• [Task objective] No pictures go into the output, which should consist only of the lines from the first line of the data through the line with "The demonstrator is", copied exactly.

(Entries taken from a collection)

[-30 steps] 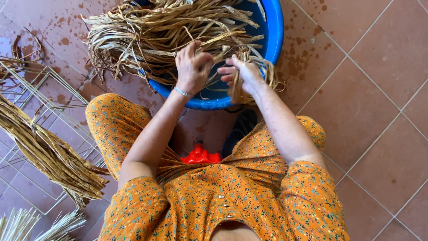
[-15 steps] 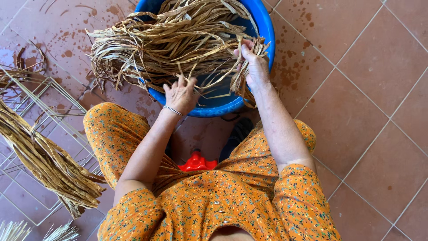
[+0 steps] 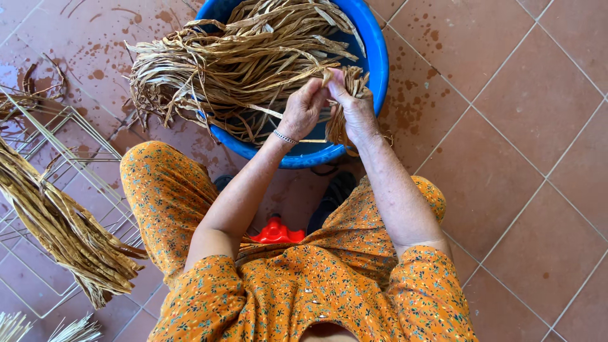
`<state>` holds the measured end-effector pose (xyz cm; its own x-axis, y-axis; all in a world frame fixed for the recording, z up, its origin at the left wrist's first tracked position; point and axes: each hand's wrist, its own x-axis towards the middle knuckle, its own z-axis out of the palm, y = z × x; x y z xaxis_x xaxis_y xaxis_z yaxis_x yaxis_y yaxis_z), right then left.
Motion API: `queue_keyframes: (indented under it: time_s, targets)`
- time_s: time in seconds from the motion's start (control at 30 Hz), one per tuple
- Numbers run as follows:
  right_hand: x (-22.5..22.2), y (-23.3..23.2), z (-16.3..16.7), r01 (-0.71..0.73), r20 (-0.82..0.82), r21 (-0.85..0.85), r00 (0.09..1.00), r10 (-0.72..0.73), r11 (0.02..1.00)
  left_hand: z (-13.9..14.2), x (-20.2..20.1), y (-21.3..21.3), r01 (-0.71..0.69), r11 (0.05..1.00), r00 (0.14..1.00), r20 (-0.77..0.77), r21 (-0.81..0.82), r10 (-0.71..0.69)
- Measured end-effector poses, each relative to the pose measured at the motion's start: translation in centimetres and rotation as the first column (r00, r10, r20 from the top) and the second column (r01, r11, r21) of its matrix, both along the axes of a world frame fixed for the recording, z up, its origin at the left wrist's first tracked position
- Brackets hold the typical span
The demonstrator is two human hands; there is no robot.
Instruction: The person sits on a small red stool and processes dried plant strips from a blue basin. They repeatedly pull apart the strips by hand, occasionally using scissors to trim them, and place the processed pieces onto a metal drying rack beside them.
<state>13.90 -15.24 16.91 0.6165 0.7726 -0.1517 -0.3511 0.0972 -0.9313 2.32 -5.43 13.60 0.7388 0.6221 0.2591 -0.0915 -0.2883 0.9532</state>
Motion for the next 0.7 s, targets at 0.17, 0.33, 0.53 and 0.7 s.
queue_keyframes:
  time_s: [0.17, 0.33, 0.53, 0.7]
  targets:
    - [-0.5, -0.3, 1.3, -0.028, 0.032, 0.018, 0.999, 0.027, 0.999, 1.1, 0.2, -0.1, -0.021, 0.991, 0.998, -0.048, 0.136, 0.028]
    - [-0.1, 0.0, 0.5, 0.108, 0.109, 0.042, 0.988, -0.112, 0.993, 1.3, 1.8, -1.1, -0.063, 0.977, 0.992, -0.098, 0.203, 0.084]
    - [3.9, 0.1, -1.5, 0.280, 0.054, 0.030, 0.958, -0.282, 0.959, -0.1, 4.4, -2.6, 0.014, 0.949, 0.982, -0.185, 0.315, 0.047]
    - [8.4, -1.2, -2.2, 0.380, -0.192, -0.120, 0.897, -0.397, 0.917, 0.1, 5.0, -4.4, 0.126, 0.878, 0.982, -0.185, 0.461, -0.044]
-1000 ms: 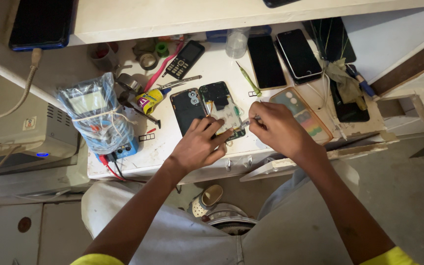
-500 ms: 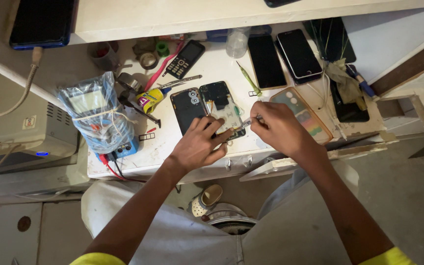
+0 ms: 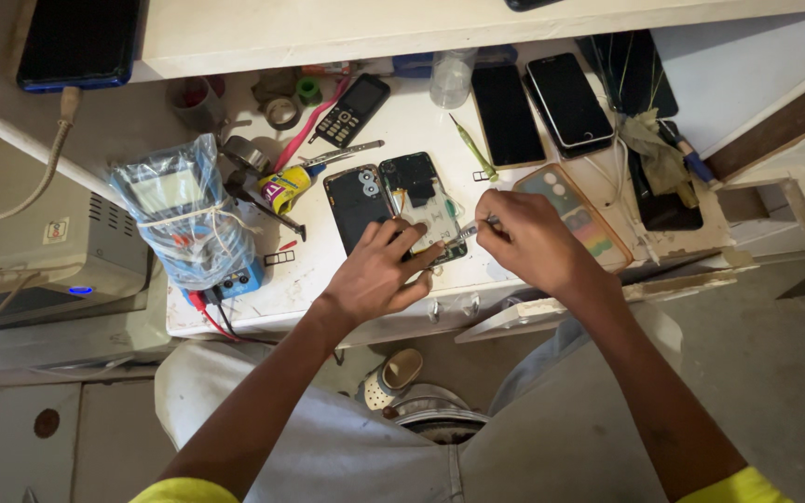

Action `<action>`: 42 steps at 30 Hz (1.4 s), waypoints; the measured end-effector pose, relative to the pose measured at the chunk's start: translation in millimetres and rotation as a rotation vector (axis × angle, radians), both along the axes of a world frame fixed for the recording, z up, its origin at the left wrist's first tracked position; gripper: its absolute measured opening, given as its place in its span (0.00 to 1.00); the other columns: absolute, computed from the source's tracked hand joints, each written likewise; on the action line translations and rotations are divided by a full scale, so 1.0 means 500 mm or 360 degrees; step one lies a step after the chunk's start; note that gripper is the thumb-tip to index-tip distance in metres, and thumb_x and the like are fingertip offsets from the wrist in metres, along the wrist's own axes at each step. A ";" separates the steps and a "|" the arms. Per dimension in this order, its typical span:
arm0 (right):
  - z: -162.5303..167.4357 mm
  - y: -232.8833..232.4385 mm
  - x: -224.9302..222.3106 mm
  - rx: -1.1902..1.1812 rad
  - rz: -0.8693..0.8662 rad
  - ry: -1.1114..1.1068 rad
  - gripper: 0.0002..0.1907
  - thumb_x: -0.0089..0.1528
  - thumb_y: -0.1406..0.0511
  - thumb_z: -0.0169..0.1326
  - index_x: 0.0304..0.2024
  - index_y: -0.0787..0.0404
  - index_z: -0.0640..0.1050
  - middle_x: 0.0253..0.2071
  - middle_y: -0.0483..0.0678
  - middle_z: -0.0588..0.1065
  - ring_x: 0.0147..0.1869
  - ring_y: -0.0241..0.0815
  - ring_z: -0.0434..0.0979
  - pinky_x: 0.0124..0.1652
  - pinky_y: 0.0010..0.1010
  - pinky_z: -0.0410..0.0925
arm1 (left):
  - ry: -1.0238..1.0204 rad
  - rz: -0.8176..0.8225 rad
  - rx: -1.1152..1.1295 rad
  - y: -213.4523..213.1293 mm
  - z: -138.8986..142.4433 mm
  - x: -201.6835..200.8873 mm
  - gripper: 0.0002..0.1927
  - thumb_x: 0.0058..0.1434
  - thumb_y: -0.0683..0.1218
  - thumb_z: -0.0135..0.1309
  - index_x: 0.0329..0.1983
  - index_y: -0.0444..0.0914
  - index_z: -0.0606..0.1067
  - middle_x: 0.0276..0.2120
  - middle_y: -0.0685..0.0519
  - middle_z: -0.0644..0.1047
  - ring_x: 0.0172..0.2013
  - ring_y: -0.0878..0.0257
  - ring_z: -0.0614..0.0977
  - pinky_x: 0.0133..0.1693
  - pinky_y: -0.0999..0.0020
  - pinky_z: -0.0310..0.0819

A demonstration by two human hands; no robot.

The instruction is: The person works on a disassembled smartphone at a repair bench, prying and unscrewing internal components with a screwdriver, then brushing the phone's internals and back cover with a toothbrush, and finally pressing the back cover onto the phone body.

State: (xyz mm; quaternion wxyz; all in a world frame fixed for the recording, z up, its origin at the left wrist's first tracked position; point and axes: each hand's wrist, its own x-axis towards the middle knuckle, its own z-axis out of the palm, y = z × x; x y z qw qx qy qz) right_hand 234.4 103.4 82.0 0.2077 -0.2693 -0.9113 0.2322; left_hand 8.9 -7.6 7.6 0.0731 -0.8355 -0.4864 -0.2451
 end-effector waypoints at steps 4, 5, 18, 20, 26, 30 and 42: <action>-0.005 0.002 0.003 -0.0017 0.0039 0.0079 0.08 0.62 0.72 0.58 0.36 0.65 0.70 0.28 0.52 0.75 0.28 0.43 0.76 0.30 0.36 0.68 | -0.0016 -0.0003 -0.0002 0.000 0.001 0.000 0.23 0.63 0.52 0.55 0.59 0.39 0.78 0.55 0.45 0.74 0.51 0.50 0.73 0.52 0.55 0.68; -0.006 0.003 0.004 -0.0038 0.0030 0.0085 0.08 0.62 0.72 0.58 0.36 0.65 0.70 0.28 0.51 0.74 0.28 0.43 0.75 0.29 0.36 0.67 | -0.0013 -0.0002 -0.0004 0.000 0.001 0.000 0.22 0.63 0.52 0.55 0.59 0.39 0.78 0.55 0.45 0.74 0.51 0.50 0.73 0.52 0.55 0.68; -0.016 0.009 0.012 0.0045 0.0081 0.0162 0.08 0.63 0.72 0.58 0.37 0.65 0.70 0.27 0.52 0.73 0.27 0.42 0.73 0.29 0.35 0.66 | -0.0022 -0.0005 0.0001 0.001 0.001 0.001 0.22 0.63 0.52 0.55 0.58 0.39 0.78 0.54 0.45 0.74 0.51 0.50 0.73 0.52 0.55 0.68; -0.015 0.009 0.012 -0.0018 0.0025 0.0110 0.08 0.63 0.72 0.58 0.36 0.65 0.70 0.27 0.52 0.73 0.26 0.42 0.73 0.29 0.35 0.66 | -0.0019 -0.0008 0.0017 0.001 0.001 0.000 0.22 0.62 0.52 0.55 0.58 0.39 0.78 0.54 0.45 0.74 0.50 0.50 0.73 0.51 0.55 0.68; -0.017 0.008 0.014 -0.0027 0.0024 0.0144 0.08 0.62 0.71 0.58 0.37 0.65 0.71 0.28 0.52 0.74 0.27 0.42 0.75 0.29 0.34 0.67 | -0.0026 -0.0010 0.0001 0.001 -0.002 0.000 0.22 0.63 0.52 0.55 0.58 0.39 0.78 0.54 0.45 0.74 0.50 0.50 0.73 0.51 0.55 0.68; -0.018 0.009 0.015 -0.0027 0.0055 0.0212 0.08 0.62 0.72 0.58 0.37 0.65 0.70 0.29 0.52 0.74 0.28 0.42 0.75 0.28 0.33 0.67 | -0.0022 -0.0005 0.0037 0.001 -0.003 0.000 0.22 0.63 0.52 0.55 0.57 0.39 0.78 0.55 0.45 0.74 0.51 0.50 0.73 0.52 0.55 0.68; -0.019 0.007 0.018 -0.0050 0.0061 0.0193 0.07 0.62 0.72 0.58 0.38 0.65 0.71 0.29 0.52 0.74 0.27 0.40 0.75 0.28 0.32 0.67 | -0.0007 -0.0003 0.0006 0.002 -0.004 0.000 0.22 0.63 0.53 0.55 0.57 0.38 0.79 0.55 0.45 0.74 0.51 0.50 0.72 0.51 0.55 0.67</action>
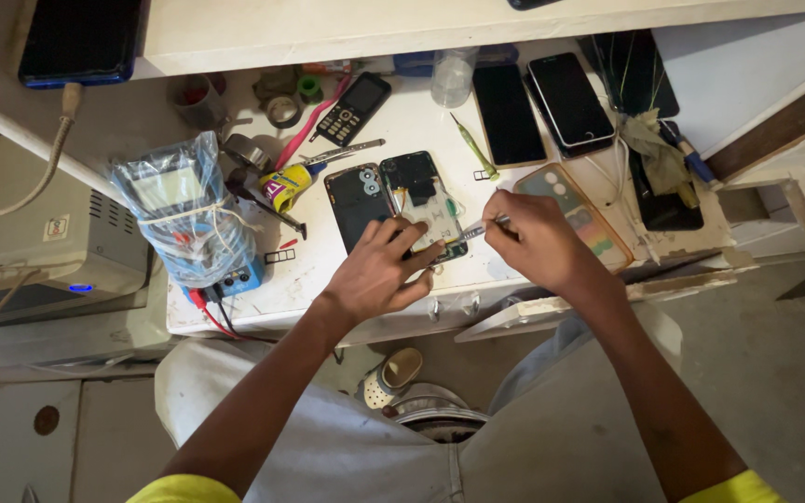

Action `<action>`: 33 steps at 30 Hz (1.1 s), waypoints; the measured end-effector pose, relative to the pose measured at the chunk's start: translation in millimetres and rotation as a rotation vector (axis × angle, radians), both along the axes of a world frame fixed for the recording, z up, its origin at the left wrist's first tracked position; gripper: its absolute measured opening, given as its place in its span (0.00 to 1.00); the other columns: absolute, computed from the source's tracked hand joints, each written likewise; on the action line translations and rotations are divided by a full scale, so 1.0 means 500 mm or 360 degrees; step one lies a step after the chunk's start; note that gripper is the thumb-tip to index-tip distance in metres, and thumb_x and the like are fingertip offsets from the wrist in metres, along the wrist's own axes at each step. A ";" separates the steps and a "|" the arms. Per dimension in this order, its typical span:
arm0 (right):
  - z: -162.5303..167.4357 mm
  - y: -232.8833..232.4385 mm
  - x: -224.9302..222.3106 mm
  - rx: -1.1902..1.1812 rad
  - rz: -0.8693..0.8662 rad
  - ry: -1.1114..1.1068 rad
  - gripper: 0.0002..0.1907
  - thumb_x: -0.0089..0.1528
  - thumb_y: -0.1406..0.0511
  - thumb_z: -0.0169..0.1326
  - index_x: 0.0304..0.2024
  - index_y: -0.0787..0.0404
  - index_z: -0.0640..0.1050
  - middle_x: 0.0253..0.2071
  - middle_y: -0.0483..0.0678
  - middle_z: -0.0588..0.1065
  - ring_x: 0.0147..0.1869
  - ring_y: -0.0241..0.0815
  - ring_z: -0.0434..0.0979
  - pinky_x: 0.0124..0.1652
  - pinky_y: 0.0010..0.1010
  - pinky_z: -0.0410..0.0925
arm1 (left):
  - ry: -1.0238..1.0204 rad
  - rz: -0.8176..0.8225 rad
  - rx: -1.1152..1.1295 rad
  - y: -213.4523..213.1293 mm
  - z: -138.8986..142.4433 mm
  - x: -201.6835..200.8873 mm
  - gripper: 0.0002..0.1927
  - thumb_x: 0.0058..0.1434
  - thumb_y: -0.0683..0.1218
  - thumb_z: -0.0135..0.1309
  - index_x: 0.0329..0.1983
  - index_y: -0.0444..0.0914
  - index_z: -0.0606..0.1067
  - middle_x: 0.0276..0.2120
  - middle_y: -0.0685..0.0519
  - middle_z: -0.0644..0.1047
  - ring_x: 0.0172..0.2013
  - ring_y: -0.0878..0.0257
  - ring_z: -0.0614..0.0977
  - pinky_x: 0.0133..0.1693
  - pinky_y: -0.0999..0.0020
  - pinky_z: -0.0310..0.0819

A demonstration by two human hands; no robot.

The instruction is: The person works on a disassembled smartphone at a repair bench, prying and unscrewing internal components with a screwdriver, then brushing the phone's internals and back cover with a toothbrush, and finally pressing the back cover onto the phone body.

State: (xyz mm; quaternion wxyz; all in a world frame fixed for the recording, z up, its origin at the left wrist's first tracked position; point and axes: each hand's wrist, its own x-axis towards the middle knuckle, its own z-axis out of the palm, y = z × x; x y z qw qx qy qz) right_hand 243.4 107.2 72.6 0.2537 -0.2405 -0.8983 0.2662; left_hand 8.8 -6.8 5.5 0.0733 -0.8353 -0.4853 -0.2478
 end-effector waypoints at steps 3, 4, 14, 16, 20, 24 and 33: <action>0.000 0.000 0.000 -0.0061 -0.0054 -0.0063 0.07 0.62 0.72 0.58 0.38 0.64 0.71 0.29 0.51 0.75 0.26 0.40 0.75 0.27 0.32 0.67 | -0.0018 -0.0008 0.0002 0.000 0.001 -0.001 0.22 0.63 0.53 0.55 0.57 0.38 0.79 0.56 0.45 0.74 0.52 0.50 0.72 0.52 0.55 0.68; 0.000 0.000 0.000 -0.0050 -0.0050 -0.0064 0.07 0.62 0.72 0.58 0.38 0.64 0.71 0.29 0.51 0.75 0.26 0.40 0.75 0.27 0.32 0.67 | -0.0013 -0.0003 -0.0008 0.000 0.001 0.000 0.22 0.63 0.53 0.55 0.57 0.38 0.79 0.56 0.45 0.74 0.51 0.51 0.72 0.52 0.55 0.68; -0.001 0.000 0.001 0.0003 -0.0011 -0.0031 0.08 0.63 0.72 0.58 0.38 0.64 0.71 0.30 0.52 0.75 0.28 0.40 0.75 0.29 0.32 0.67 | -0.0014 -0.0007 -0.0014 0.000 0.001 0.000 0.22 0.63 0.53 0.55 0.57 0.39 0.79 0.54 0.45 0.74 0.51 0.51 0.73 0.52 0.55 0.68; -0.002 -0.001 0.001 -0.0036 -0.0025 -0.0032 0.08 0.63 0.72 0.58 0.38 0.65 0.71 0.30 0.51 0.75 0.27 0.40 0.75 0.28 0.32 0.67 | -0.0010 -0.0007 -0.0013 0.000 0.001 0.000 0.22 0.63 0.53 0.55 0.58 0.38 0.79 0.54 0.45 0.74 0.51 0.50 0.73 0.52 0.55 0.68; -0.003 -0.002 0.001 -0.0087 -0.0072 -0.0042 0.07 0.62 0.72 0.58 0.38 0.65 0.71 0.30 0.51 0.75 0.27 0.39 0.76 0.28 0.31 0.67 | -0.0006 -0.0008 0.0000 0.000 0.001 0.000 0.23 0.63 0.53 0.55 0.58 0.38 0.78 0.54 0.45 0.74 0.51 0.50 0.73 0.52 0.55 0.68; -0.002 -0.001 0.004 -0.0107 -0.0072 -0.0039 0.08 0.62 0.72 0.58 0.38 0.65 0.71 0.30 0.51 0.76 0.27 0.38 0.76 0.28 0.31 0.68 | -0.0014 -0.0001 -0.0008 -0.001 0.002 0.000 0.22 0.64 0.53 0.54 0.58 0.38 0.78 0.54 0.45 0.74 0.51 0.51 0.73 0.52 0.55 0.68; -0.002 0.001 0.005 -0.0070 -0.0097 -0.0053 0.07 0.62 0.72 0.58 0.38 0.65 0.72 0.29 0.52 0.75 0.25 0.38 0.75 0.26 0.31 0.66 | -0.0023 -0.0006 -0.0004 0.001 -0.001 0.000 0.22 0.63 0.53 0.54 0.56 0.38 0.79 0.55 0.45 0.74 0.52 0.51 0.72 0.52 0.55 0.67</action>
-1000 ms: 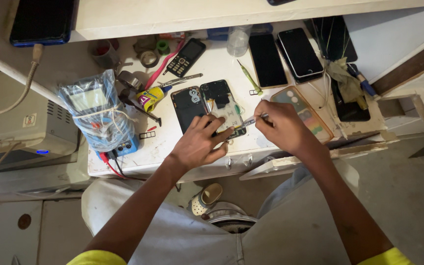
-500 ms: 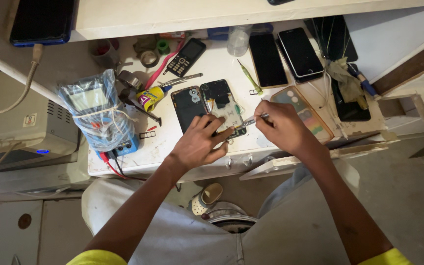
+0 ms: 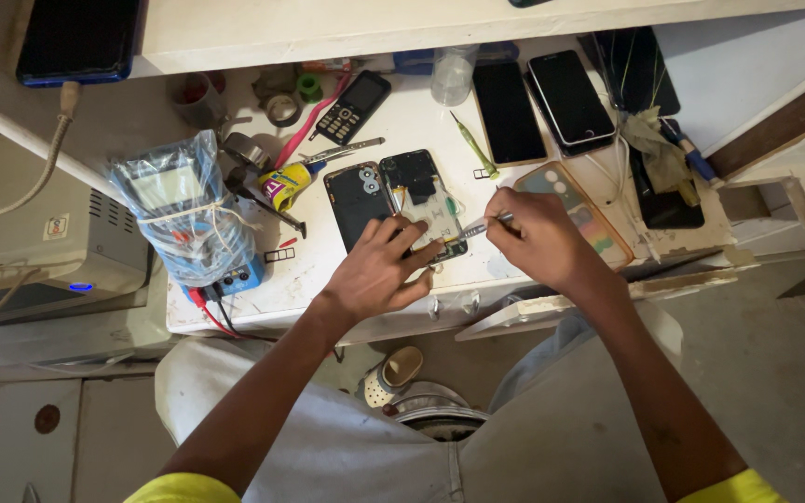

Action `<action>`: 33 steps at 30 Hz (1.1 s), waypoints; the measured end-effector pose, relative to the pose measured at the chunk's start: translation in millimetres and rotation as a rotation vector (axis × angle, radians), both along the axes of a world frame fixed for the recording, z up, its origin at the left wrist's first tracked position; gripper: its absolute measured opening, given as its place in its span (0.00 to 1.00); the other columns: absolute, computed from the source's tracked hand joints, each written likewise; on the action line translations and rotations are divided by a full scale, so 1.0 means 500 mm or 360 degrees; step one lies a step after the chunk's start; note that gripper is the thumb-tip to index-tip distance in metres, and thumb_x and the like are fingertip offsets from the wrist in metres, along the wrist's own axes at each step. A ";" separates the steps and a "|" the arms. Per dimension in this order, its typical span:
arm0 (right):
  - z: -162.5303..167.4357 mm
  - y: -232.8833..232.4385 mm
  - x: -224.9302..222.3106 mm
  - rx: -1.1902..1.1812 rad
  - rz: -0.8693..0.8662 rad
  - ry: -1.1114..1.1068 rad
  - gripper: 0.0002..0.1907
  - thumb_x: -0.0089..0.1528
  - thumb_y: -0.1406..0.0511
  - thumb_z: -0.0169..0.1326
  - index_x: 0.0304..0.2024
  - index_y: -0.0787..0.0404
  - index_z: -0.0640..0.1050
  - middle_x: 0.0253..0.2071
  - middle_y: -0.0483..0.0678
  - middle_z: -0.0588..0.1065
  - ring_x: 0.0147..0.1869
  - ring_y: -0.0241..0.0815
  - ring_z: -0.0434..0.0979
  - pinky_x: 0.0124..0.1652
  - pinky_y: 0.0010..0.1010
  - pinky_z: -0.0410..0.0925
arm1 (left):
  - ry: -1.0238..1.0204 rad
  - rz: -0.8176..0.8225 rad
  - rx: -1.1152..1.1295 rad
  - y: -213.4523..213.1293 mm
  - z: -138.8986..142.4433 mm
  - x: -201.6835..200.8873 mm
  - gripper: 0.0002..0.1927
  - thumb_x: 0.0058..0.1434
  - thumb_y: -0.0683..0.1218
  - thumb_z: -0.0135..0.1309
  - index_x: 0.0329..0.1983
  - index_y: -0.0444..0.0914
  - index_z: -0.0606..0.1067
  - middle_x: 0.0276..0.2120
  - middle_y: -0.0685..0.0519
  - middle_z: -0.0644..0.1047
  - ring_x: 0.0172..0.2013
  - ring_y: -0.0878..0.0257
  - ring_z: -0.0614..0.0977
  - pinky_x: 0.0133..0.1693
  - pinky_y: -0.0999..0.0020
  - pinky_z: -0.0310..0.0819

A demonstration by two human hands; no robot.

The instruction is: The person works on a disassembled smartphone at a repair bench, prying and unscrewing internal components with a screwdriver, then brushing the phone's internals and back cover with a toothbrush, and finally pressing the back cover onto the phone body.

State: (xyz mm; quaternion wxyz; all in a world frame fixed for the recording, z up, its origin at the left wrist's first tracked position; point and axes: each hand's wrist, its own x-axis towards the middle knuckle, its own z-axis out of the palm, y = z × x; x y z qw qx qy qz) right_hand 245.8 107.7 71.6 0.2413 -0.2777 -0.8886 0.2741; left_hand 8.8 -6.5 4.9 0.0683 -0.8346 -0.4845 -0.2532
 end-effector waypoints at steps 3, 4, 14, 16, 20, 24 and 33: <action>-0.001 0.001 0.000 -0.0020 0.0015 0.0043 0.06 0.63 0.72 0.58 0.38 0.66 0.72 0.29 0.52 0.75 0.25 0.39 0.74 0.27 0.31 0.66 | -0.0001 -0.0004 0.0015 0.000 -0.003 0.000 0.22 0.63 0.53 0.54 0.57 0.37 0.79 0.56 0.45 0.74 0.52 0.51 0.72 0.52 0.55 0.68; -0.002 0.001 0.001 -0.0036 0.0007 0.0020 0.06 0.63 0.72 0.58 0.38 0.65 0.72 0.29 0.52 0.75 0.26 0.39 0.75 0.26 0.31 0.66 | 0.0000 -0.0001 0.0010 0.000 -0.004 0.000 0.22 0.64 0.53 0.54 0.57 0.37 0.79 0.56 0.45 0.74 0.52 0.51 0.72 0.52 0.55 0.68; 0.000 0.002 0.002 -0.0017 -0.0023 -0.0027 0.06 0.63 0.71 0.58 0.37 0.64 0.72 0.29 0.51 0.76 0.26 0.39 0.77 0.27 0.32 0.67 | -0.0027 -0.0008 0.0006 -0.001 -0.004 -0.001 0.23 0.64 0.53 0.55 0.57 0.37 0.79 0.56 0.46 0.74 0.52 0.52 0.72 0.52 0.55 0.68; 0.001 0.001 0.001 -0.0001 -0.0018 -0.0029 0.07 0.63 0.71 0.58 0.37 0.65 0.72 0.29 0.52 0.76 0.26 0.40 0.77 0.27 0.32 0.67 | -0.0025 -0.0008 0.0010 -0.002 -0.003 0.000 0.23 0.64 0.53 0.55 0.57 0.37 0.79 0.56 0.46 0.74 0.52 0.52 0.72 0.52 0.55 0.68; 0.003 0.002 0.000 0.0004 -0.0013 -0.0022 0.07 0.62 0.71 0.58 0.37 0.65 0.72 0.29 0.52 0.76 0.26 0.40 0.78 0.28 0.33 0.68 | -0.0030 -0.0016 0.0016 -0.001 -0.002 -0.001 0.23 0.63 0.53 0.56 0.57 0.37 0.79 0.56 0.46 0.74 0.52 0.51 0.72 0.52 0.55 0.67; 0.004 0.001 -0.003 0.0013 0.0011 0.0003 0.07 0.62 0.71 0.58 0.37 0.64 0.72 0.30 0.52 0.76 0.28 0.41 0.79 0.29 0.32 0.70 | -0.0021 -0.0009 -0.0001 0.000 -0.002 -0.001 0.23 0.64 0.53 0.56 0.58 0.37 0.79 0.55 0.46 0.74 0.52 0.51 0.72 0.52 0.55 0.67; 0.012 0.002 -0.006 0.0030 0.0001 -0.0094 0.08 0.61 0.71 0.59 0.37 0.65 0.72 0.30 0.53 0.76 0.30 0.43 0.79 0.30 0.35 0.70 | -0.0047 -0.0013 -0.0003 0.000 -0.004 -0.001 0.23 0.63 0.53 0.55 0.58 0.39 0.78 0.56 0.46 0.74 0.52 0.51 0.72 0.52 0.54 0.67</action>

• [Result]
[-30 steps] 
[-15 steps] 
[+0 steps] 
`<state>` holds the measured end-effector pose (xyz cm; its own x-axis, y-axis; all in a world frame fixed for the recording, z up, its origin at the left wrist's first tracked position; point and axes: each hand's wrist, its own x-axis towards the middle knuckle, its own z-axis out of the palm, y = z × x; x y z xaxis_x xaxis_y xaxis_z yaxis_x yaxis_y yaxis_z), right then left.
Motion API: `queue_keyframes: (indented under it: time_s, targets)`
- time_s: time in seconds from the motion's start (control at 30 Hz), one per tuple
- Numbers run as follows:
  right_hand: x (-22.5..22.2), y (-23.3..23.2), z (-16.3..16.7), r01 (-0.71..0.73), r20 (-0.82..0.82), r21 (-0.85..0.85), r00 (0.09..1.00), r10 (-0.72..0.73), r11 (0.02..1.00)
  left_hand: z (-13.9..14.2), x (-20.2..20.1), y (-21.3..21.3), r01 (-0.71..0.69), r11 (0.05..1.00), r00 (0.14..1.00), r20 (-0.77..0.77), r21 (-0.81..0.82), r10 (-0.71..0.69)
- Measured end-effector poses, each relative to the pose measured at the motion's start: translation in centimetres and rotation as the first column (r00, r10, r20 from the top) and the second column (r01, r11, r21) of its matrix, both along the axes of a world frame fixed for the recording, z up, its origin at the left wrist's first tracked position
- Brackets hold the typical span
The demonstrator is two human hands; there is no robot.

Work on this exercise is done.